_EXERCISE REQUIREMENTS_
Repeat exactly, and only, the lines from the one holding "Pinpoint the hand-held right gripper right" through the last line of the records below.

Stored items from a collection:
- - - - - - -

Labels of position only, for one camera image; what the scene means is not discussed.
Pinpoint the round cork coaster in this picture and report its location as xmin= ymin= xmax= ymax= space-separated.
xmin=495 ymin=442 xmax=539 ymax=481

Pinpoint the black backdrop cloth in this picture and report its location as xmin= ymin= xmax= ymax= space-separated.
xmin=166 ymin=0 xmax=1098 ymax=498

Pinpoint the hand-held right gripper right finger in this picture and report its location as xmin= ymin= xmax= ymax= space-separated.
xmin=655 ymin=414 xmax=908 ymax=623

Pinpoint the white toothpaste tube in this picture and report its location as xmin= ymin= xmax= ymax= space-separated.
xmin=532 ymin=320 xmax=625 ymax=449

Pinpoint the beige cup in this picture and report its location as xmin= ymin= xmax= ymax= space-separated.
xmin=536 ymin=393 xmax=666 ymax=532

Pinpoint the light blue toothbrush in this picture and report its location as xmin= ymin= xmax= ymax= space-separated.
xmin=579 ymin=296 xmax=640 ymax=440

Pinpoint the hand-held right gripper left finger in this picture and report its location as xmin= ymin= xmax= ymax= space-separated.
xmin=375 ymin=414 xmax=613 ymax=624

- - - - - - -

_RESPONSE TO THE EXERCISE_
Pinpoint the hand-held right gripper right finger in this picture and report its location as xmin= ymin= xmax= ymax= space-separated.
xmin=655 ymin=414 xmax=908 ymax=623

Pinpoint the white toothpaste tube in this picture and report its location as xmin= ymin= xmax= ymax= space-separated.
xmin=532 ymin=320 xmax=625 ymax=449

Pinpoint the beige cup in this picture and report its location as xmin= ymin= xmax= ymax= space-separated.
xmin=536 ymin=393 xmax=666 ymax=532

Pinpoint the light blue toothbrush in this picture and report its location as xmin= ymin= xmax= ymax= space-separated.
xmin=579 ymin=296 xmax=640 ymax=440

Pinpoint the hand-held right gripper left finger in this picture and report its location as xmin= ymin= xmax= ymax= space-separated.
xmin=375 ymin=414 xmax=613 ymax=624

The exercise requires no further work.